- Input material:
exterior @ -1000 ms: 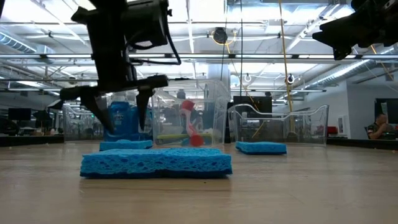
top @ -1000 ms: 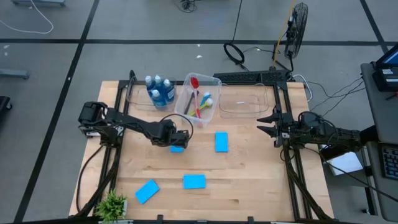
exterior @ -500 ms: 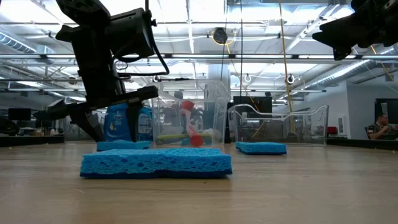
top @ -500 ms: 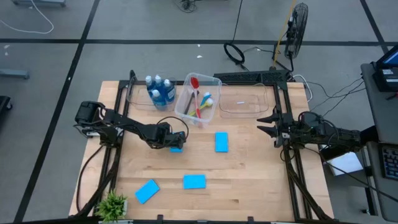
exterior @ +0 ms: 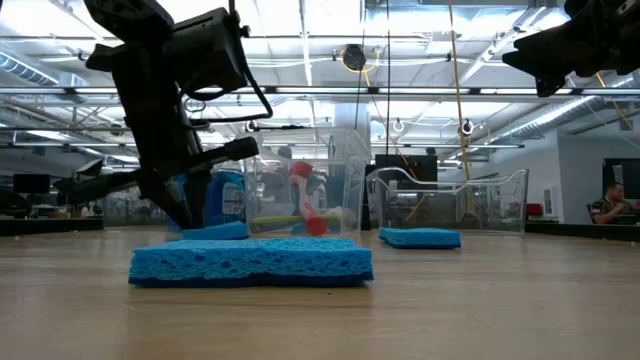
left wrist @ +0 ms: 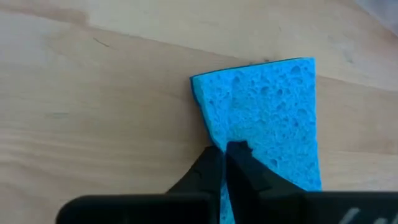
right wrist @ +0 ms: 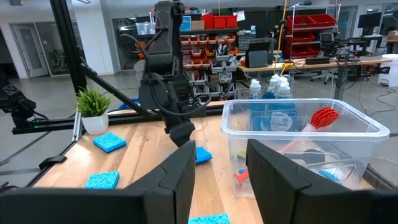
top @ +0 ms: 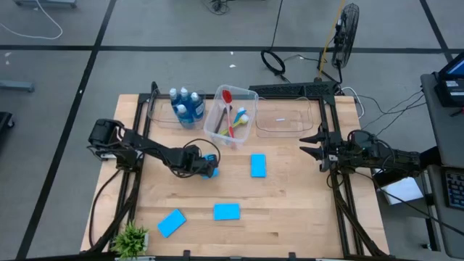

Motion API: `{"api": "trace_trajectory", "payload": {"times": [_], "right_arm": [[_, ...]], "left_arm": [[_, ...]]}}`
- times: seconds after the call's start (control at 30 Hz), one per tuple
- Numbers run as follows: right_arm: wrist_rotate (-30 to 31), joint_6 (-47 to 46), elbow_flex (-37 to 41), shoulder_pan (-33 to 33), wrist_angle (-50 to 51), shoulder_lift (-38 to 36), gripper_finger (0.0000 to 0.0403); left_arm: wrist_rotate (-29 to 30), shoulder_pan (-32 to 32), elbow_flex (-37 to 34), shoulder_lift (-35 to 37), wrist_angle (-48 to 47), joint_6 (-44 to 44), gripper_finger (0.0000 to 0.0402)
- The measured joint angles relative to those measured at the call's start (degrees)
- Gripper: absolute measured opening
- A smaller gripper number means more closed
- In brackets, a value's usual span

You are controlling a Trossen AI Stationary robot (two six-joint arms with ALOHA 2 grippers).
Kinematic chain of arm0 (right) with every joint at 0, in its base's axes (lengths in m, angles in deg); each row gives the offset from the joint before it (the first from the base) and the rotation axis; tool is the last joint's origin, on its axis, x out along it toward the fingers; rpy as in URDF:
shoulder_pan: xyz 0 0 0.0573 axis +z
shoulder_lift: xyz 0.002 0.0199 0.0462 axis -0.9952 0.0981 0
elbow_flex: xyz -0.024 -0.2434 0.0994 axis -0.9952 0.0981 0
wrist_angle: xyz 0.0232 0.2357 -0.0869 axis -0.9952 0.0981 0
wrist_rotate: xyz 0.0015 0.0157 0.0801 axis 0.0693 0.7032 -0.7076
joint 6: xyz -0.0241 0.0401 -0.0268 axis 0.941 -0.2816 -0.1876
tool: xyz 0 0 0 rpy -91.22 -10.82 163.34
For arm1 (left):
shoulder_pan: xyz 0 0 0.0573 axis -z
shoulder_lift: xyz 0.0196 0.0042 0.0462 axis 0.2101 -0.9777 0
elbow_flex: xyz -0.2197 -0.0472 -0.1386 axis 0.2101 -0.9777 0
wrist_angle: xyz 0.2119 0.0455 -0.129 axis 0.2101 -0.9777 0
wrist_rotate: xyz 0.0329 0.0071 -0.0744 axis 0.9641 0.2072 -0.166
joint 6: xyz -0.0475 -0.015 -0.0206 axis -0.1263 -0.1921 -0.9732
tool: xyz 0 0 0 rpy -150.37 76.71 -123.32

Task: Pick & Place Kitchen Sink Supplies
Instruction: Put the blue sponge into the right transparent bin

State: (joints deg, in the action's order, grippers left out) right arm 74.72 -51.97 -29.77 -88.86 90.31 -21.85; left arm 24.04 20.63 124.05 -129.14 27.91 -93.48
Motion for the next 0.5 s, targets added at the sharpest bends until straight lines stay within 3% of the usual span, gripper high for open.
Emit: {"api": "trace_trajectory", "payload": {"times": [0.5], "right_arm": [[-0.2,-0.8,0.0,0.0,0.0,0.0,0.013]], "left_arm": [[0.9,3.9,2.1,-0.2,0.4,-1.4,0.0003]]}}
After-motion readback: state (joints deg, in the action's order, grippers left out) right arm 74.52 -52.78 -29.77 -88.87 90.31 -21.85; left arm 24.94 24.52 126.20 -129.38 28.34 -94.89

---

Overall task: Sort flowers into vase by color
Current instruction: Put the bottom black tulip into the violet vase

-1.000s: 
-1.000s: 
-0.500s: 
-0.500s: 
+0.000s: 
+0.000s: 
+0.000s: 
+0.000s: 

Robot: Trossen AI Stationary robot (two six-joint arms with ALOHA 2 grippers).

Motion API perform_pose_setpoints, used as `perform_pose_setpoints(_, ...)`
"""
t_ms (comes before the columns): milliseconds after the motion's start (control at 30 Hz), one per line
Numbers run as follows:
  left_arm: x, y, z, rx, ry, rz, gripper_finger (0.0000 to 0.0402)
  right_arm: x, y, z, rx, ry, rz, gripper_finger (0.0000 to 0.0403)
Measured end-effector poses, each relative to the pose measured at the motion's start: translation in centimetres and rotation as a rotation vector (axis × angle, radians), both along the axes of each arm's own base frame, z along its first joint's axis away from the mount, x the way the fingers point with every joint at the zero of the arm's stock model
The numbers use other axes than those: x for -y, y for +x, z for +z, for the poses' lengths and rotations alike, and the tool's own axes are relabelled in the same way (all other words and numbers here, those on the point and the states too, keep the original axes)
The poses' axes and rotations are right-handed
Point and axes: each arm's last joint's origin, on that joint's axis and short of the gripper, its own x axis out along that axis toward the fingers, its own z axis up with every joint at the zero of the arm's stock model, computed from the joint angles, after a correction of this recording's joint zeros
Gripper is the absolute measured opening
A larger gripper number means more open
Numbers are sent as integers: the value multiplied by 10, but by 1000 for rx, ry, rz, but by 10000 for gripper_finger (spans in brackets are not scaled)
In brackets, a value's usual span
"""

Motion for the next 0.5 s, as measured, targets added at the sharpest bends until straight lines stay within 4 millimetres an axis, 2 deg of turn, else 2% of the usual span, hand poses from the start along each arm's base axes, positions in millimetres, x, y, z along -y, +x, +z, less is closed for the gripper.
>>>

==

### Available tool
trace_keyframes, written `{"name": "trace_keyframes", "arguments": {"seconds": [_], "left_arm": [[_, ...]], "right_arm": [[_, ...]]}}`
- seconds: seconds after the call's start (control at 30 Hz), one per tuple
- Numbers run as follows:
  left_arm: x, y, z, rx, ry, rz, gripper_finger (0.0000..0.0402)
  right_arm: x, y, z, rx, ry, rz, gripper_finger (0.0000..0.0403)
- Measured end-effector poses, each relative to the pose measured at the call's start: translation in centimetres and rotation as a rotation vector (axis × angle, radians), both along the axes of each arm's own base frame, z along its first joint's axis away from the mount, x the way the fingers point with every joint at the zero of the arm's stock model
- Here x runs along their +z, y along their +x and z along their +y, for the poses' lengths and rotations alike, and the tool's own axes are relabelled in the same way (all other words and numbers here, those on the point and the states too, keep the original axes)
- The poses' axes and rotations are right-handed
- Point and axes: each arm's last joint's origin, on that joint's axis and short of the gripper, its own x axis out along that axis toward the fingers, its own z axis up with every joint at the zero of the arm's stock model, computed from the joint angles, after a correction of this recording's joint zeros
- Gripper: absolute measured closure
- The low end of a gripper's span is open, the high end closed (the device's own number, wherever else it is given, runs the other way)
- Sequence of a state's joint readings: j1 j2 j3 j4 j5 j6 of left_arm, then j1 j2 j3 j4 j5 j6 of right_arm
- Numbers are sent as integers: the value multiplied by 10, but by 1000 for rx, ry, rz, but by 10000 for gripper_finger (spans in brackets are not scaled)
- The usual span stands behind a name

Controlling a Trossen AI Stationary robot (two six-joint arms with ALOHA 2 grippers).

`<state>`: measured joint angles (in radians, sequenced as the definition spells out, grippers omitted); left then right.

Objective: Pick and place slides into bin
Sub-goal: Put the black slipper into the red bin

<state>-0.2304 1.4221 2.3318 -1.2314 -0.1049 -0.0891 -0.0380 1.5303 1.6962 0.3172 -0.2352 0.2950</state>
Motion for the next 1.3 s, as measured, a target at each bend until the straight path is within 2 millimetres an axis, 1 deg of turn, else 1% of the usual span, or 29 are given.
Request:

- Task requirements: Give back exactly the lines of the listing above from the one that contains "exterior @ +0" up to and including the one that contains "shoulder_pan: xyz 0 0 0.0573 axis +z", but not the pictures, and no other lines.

- Written answer:
exterior @ +0 ms: 
left wrist @ +0 ms: 
right wrist @ +0 ms: 
top @ +0 ms: 

Motion API: `{"api": "trace_trajectory", "payload": {"times": [_], "right_arm": [[_, ...]], "left_arm": [[_, ...]]}}`
- times: seconds after the call's start (control at 30 Hz), one per tuple
- Numbers run as follows: right_arm: wrist_rotate (-30 to 31), joint_6 (-47 to 46), elbow_flex (-37 to 41), shoulder_pan (-33 to 33), wrist_angle (-50 to 51), shoulder_lift (-38 to 36), gripper_finger (0.0000 to 0.0403); left_arm: wrist_rotate (-29 to 30), shoulder_pan (-32 to 32), elbow_flex (-37 to 34), shoulder_lift (-35 to 37), wrist_angle (-48 to 47), joint_6 (-44 to 44), gripper_finger (0.0000 to 0.0402)
- The measured joint angles relative to those measured at the call's start (degrees)
- Gripper: absolute measured opening
- A smaller gripper number means more closed
- In brackets, a value's usual span

You are controlling a Trossen AI Stationary robot (two six-joint arms with ALOHA 2 grippers).
Kinematic chain of arm0 (right) with every joint at 0, in its base's axes (lengths in m, angles in deg); each row gives the offset from the joint before it (the first from the base) and the rotation axis; tool is the last joint's origin, on its axis, x out along it toward the fingers; rpy as in URDF:
shoulder_pan: xyz 0 0 0.0573 axis +z

The answer is now complete.